Dans la préface qu'il consacre à cette brochure, le ministre Charles Picqué rappelle en substance que, pour les personnes défavorisées, un texte administratif obscur peut représenter un obstacle insurmontable à l'exercice de droits fondamentaux. Son manque de lisibilité peut ainsi devenir un important facteur d'exclusion sociale.
... et donc une priorité de la politique linguistique
Le ministre a clairement montré son vif intérêt pour cette question et a donc manifesté son intention d'en faire une priorité de sa politique linguistique. Il a donc chargé le Conseil supérieur de la langue française de lui soumettre des propositions concrètes en la matière.

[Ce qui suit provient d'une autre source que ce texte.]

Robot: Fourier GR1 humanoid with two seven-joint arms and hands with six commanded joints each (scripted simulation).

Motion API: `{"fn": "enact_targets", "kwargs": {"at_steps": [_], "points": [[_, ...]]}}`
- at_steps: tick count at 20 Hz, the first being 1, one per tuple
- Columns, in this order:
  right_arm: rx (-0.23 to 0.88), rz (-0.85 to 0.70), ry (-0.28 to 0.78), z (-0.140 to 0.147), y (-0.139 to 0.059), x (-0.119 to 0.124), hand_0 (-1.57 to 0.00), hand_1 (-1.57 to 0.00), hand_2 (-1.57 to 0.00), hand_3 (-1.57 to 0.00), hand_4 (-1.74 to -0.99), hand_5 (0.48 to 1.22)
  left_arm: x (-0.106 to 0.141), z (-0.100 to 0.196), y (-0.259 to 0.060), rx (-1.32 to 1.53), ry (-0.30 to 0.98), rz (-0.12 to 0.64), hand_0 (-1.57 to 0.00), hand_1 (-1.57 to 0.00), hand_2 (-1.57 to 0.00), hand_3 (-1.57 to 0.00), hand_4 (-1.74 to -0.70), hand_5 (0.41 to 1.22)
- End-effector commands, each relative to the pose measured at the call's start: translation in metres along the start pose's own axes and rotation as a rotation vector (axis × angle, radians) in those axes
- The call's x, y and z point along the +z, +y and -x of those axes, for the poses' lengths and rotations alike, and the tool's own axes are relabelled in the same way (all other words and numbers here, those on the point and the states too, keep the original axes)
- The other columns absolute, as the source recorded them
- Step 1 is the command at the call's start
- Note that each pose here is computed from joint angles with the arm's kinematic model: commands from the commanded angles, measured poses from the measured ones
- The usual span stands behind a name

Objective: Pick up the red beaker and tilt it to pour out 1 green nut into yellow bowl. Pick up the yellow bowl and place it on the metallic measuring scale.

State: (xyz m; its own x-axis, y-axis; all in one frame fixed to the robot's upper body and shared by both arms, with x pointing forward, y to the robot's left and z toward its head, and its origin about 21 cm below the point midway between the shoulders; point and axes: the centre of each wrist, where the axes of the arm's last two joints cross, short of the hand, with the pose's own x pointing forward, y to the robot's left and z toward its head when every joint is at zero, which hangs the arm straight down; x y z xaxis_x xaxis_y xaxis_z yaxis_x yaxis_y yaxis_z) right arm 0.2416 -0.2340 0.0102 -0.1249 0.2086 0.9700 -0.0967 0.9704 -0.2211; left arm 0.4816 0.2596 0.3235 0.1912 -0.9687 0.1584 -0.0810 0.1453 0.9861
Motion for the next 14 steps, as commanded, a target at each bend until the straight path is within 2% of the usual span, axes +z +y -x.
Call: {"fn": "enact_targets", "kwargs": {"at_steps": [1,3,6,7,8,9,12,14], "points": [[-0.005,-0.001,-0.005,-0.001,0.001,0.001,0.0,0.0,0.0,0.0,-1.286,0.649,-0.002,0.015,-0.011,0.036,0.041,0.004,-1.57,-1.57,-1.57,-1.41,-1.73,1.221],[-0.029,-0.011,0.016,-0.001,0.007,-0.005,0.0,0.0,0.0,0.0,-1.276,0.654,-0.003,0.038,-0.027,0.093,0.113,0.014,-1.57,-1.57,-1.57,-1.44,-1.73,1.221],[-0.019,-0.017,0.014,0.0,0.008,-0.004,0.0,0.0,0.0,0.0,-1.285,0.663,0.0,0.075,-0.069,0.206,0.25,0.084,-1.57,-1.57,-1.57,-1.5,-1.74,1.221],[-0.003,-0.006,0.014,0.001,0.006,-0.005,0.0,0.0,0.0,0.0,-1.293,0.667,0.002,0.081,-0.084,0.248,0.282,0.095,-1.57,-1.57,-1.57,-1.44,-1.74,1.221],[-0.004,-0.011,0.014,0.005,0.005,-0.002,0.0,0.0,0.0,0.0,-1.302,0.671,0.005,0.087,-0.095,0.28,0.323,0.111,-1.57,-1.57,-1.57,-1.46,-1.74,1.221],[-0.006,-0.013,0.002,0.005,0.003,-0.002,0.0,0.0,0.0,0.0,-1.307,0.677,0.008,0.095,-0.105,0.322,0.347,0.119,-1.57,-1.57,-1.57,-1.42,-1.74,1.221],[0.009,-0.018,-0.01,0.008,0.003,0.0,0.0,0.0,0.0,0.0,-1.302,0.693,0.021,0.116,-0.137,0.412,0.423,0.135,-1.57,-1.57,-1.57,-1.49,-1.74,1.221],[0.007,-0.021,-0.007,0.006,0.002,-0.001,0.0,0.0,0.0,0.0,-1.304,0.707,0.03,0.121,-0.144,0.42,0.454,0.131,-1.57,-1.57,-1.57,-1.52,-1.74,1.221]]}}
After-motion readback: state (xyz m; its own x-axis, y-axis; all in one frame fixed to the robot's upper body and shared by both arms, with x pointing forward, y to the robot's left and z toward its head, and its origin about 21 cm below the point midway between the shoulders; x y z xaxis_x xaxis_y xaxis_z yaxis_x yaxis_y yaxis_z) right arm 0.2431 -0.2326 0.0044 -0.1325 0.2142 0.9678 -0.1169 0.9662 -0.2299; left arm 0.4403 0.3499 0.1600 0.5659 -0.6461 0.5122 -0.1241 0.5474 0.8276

Le guide Ecrire pour être lu concrétise l'une de ces propositions mais n'est qu'une étape dans un vaste programme de sensibilisation de tous les agents des services publics à la qualité des textes qu'ils produisent. La diffusion de la brochure s'accompagnera en effet de diverses mesures pratiques comme la mise en place de cellules en lisibilité au sein des ministères ou l'organisation de formations spécifiques.
La brochure Ecrire pour être lu devrait être largement diffusée dans tous les services publics, qu'ils soient fédéraux, communautaires, régionaux, provinciaux ou communaux. Tous les niveaux de pouvoir sont en effet concernés par une langue administrative facile à comprendre et donc plus proche des citoyens.